Nonostante la notizia della morte di Paparelli si diffuse velocemente, l’arbitro dell’incontro – dopo essersi consultato con il questore e il capo della polizia – decise che l’incontro si doveva giocare. Così le due formazioni si avviano al centro del campo in un silenzio surreale e carico di tristezza prima che la parte dello stadio della Lazio venga scossa come da un tremito e i tifosi comincino a cercare di riversarsi nella curva romanista, infrangendo le barriere e mettendo sotto pressione le forze dell’Ordine che, per fortuna, riescono a bloccarli, anche grazie all’intervento del capitano dei biancocelesti, Pino Wilson, che si prodiga per riportare la calma sugli spalti. Per la cronaca la partita finirà in pareggio. 

 

Evoluzioni della vicenda

Oggigiorno la vicenda dell’ultras della Lazio ucciso è entrata nell’immaginario collettivo di tifosi e non, proprio per la crudeltà di quel triste avvenimento. Speranze, desideri, opportunità, famiglie distrutte a causa di qualcosa che doveva invece unire: la passione per lo sport. Ma non è considerabile amore per il calcio quello che invece porta a ferire gli altri, a creare disordine. Questo è stato compreso con il tempo, anche se tutt’ora c’è ancora molto su cui lavorare, ma in giro per Roma non è difficile incontrare scritte sui muri che recitano frasi come: “Paparelli non ti dimenticheremo”.
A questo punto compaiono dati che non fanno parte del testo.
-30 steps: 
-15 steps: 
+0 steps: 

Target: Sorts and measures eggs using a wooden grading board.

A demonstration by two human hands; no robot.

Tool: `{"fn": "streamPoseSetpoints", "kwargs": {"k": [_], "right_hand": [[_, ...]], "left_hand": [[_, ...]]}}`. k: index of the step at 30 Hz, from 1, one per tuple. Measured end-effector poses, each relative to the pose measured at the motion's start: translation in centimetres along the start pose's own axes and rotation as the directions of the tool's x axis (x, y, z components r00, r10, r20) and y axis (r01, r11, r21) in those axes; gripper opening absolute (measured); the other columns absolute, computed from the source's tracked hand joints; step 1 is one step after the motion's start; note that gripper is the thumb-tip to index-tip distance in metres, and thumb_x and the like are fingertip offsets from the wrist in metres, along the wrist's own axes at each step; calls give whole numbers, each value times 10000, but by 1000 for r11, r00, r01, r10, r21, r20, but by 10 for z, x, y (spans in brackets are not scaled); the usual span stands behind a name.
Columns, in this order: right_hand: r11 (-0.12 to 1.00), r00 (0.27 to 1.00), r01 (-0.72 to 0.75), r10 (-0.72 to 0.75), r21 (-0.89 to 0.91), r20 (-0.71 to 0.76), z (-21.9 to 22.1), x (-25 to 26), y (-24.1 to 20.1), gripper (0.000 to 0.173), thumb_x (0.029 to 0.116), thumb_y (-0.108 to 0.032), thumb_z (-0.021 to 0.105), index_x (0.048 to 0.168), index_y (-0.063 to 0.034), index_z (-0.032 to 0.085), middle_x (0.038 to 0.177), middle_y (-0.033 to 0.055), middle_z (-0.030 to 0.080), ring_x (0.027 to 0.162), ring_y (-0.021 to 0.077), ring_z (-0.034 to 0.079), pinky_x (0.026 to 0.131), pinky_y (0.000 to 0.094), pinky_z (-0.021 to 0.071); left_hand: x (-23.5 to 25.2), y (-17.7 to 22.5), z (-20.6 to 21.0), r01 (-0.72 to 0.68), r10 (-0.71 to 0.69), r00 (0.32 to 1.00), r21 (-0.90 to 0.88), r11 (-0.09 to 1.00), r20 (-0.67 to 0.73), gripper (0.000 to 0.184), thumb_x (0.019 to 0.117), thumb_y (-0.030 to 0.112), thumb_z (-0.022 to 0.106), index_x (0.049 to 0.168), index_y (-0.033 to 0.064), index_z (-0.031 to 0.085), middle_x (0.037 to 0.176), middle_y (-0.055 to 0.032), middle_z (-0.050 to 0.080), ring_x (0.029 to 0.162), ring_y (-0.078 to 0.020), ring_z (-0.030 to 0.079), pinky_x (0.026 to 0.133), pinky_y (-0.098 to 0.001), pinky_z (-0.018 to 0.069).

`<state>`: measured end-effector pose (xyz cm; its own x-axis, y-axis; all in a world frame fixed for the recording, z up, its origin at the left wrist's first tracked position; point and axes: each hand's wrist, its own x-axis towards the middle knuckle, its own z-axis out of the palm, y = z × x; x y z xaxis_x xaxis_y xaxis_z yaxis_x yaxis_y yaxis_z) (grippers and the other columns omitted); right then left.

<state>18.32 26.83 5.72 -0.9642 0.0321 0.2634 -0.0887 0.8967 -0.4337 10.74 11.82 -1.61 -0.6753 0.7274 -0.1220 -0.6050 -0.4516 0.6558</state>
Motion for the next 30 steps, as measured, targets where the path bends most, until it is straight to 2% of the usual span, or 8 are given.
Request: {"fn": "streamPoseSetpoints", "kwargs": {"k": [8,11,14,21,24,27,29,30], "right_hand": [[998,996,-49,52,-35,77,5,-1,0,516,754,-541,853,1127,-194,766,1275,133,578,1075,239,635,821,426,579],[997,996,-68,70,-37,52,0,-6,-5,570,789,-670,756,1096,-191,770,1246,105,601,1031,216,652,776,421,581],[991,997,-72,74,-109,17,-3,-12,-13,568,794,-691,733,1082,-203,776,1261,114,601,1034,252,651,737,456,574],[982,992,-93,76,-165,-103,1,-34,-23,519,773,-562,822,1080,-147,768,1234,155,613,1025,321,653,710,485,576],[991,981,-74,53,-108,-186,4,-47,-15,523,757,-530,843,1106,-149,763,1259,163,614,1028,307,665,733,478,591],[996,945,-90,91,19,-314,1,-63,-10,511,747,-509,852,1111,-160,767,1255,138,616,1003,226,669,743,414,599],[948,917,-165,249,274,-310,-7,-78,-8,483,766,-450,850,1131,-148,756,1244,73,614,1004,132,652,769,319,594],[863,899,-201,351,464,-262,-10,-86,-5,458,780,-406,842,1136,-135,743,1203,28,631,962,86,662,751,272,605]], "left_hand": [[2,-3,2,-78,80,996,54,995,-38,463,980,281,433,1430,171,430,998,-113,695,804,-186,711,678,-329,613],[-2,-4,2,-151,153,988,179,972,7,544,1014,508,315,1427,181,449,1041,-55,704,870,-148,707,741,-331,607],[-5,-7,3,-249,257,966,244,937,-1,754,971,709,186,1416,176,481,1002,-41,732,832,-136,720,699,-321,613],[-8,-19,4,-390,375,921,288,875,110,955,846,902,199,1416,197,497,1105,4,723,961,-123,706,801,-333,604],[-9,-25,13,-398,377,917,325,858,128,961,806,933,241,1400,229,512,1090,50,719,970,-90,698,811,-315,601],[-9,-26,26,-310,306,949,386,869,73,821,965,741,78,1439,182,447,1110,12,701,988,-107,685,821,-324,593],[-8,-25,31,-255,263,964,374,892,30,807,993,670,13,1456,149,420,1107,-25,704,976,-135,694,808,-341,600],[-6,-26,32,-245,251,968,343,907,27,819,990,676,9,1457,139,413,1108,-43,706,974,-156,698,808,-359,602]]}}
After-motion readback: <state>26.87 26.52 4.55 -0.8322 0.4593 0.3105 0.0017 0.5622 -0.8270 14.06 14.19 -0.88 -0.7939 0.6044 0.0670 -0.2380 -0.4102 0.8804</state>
Ricordare il ragazzo a cui hanno sparato a Roma sul finire degli anni ‘70 non vuole essere un esercizio nostalgico o retorico, quanto più un motivo per sottolineare l’importanza di quello che dovrebbe essere un insegnamento. Stiamo parlando di un approccio al pallone da calcio quanto più pulito e onesto possibile, affinché ogni partita si trasformi in un evento divertente e di condivisione, di competizione e di senso di appartenenza.